Lee Daniels’ The Butler takes the audience into the life of Cecil Gaines (played by Forest Whitaker), who worked for 34 years as a butler in the White House — through eight presidential terms from Dwight D. Eisenhower (Robin Williams) to Ronald Reagan (Alan Rickman). Cecil faithfully served each president, no matter the civil rights turmoil that raged outside of the pristine palace.
That’s where Cecil’s son Louis (David Oyelowo), a born agitator, brings conflict into Cecil’s life. Louis is a rebel rouser fighting for change and equality for blacks in the civil rights movement and beyond. Screenwriter Danny Strong (based on the Wil Haygood November 2008 Washington Post article A Butler Well Served by This Election) chooses to juxtapose father (passive) with son (fighter).

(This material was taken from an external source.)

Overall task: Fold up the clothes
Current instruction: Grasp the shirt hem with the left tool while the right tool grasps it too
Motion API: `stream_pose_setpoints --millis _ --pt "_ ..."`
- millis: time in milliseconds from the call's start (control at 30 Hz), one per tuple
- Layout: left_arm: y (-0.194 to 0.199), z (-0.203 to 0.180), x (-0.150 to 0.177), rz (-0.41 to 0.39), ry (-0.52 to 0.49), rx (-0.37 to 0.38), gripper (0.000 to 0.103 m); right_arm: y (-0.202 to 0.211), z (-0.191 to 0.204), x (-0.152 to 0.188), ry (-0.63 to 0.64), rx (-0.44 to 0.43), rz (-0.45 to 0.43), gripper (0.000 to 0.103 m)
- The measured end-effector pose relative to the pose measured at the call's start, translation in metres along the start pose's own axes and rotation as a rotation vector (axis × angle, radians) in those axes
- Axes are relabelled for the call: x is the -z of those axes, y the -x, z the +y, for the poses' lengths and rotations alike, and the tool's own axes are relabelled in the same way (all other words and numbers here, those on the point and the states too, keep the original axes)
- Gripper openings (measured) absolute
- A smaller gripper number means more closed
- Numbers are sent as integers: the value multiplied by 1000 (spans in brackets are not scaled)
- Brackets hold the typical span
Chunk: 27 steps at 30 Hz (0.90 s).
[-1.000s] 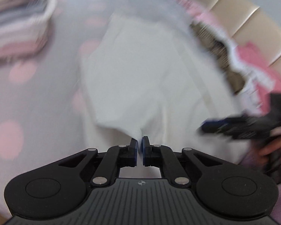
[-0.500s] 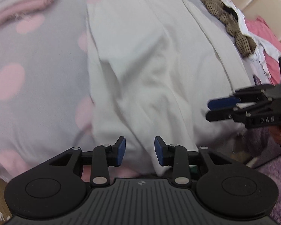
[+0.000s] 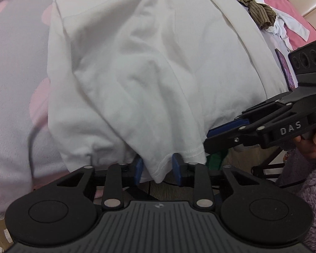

Neither father nor son is portrayed as being in the wrong, though; they just see the world differently — which is strange because Cecil pretty much loses everything at a young age due to racial violence. His father Earl (David Banner) was shot in the head after he said “Hey!” to plantation owner Thomas Westfall (Alex Pettyfer), who had just raped Hattie Pearl (Mariah Carey), Earl’s wife and Cecil’s mother.
Director Daniels uses this opening scene to make sure the audience knows that though The Butler will be a feel-good movie, it’s not going to be all fluff and happy times. Earl’s senseless death in 1926 North Carolina shows that blacks had it rough 61 years after being freed by the Emancipation Proclamation.
Hattie Pearl was never again right in the head, and Cecil was put to work as a “house n***a.” These unfortunate developments, however, prepared him for his significant role in history as a highly regarded butler within the White House.
Whitaker as Cecil is superb. The audience really feels Cecil’s hope that by being subservient and genial in nature, he can convince whites that black people aren’t the minstrels they have always been portrayed to be. The film’s opening quote from the Rev. Dr. Martin Luther King Jr. perfectly describes Cecil’s thought process: “Darkness cannot drive out darkness. Only light can do that.”
In stark contrast is Oyelowo’s Louis, who begins the film already disgruntled about the state of race relations in America. He eventually makes his way to Fisk University in Nashville, Tenn., where he links up with a fun Carol Hammie (former America’s Next Top Model contestant Yaya Alafia). Carol proves to be a great influence on Louis and they work together agitating the system with sit-ins, freedom rides and marches, following King and Malcolm X with the same vigor.
Oyelowo, a fine actor in his own right, takes the audience through Louis’ stages of frustration, action, and becoming wise about his decisions and feelings.
A surprisingly good performance is delivered by Oprah Winfrey as Cecil’s wife Gloria Gaines, a complex character herself. Where Cecil is markedly passive and Lois is markedly passionate, Gloria is in-between. She is proud of her husband working in the White House. She’s proud of Louis for standing up for his beliefs; she just doesn’t like that he’s constantly beaten and arrested. Winfrey makes Gloria her own, gravitating the audience to the matriarch.
Daniels, who is obviously making the most of his success with Precious, has produced a great film, chockfull of talented actors: Vanessa Redgrave as Thomas’ grandmother Annabeth Westfall; Clarence Williams III as Cecil’s mentor/father figure Maynard; Terrence Howard as the Gaines’ next door neighbor Howard; Cuba Gooding Jr. and Lenny Kravitz as White House butlers Carter Wilson and James Halloway, respectively; John Cusack as Richard Nixon; Jesse Williams as civil rights activist James Lawson; James Marsden as John F. Kennedy; Liev Schreiber as Lyndon B. Johnson; Nelsan Ellis as King; and Jane Fonda as Nancy Reagan.
This caliber of actors doesn’t assemble for just any director; there has to be something that attracts them. Daniels is such a director. His Butler is a gem, definitely worth a watch.
Not just for the history it chronicles, but for the way Daniels tells his audience that when it comes to fighting racism, whether passively or aggressively, there is no wrong side. Because in the end, both sides are still fighting for the same cause.
The Butler also is a good history lesson, so that we don’t forget where we as a people have come from, and learn to take our opportunities more seriously.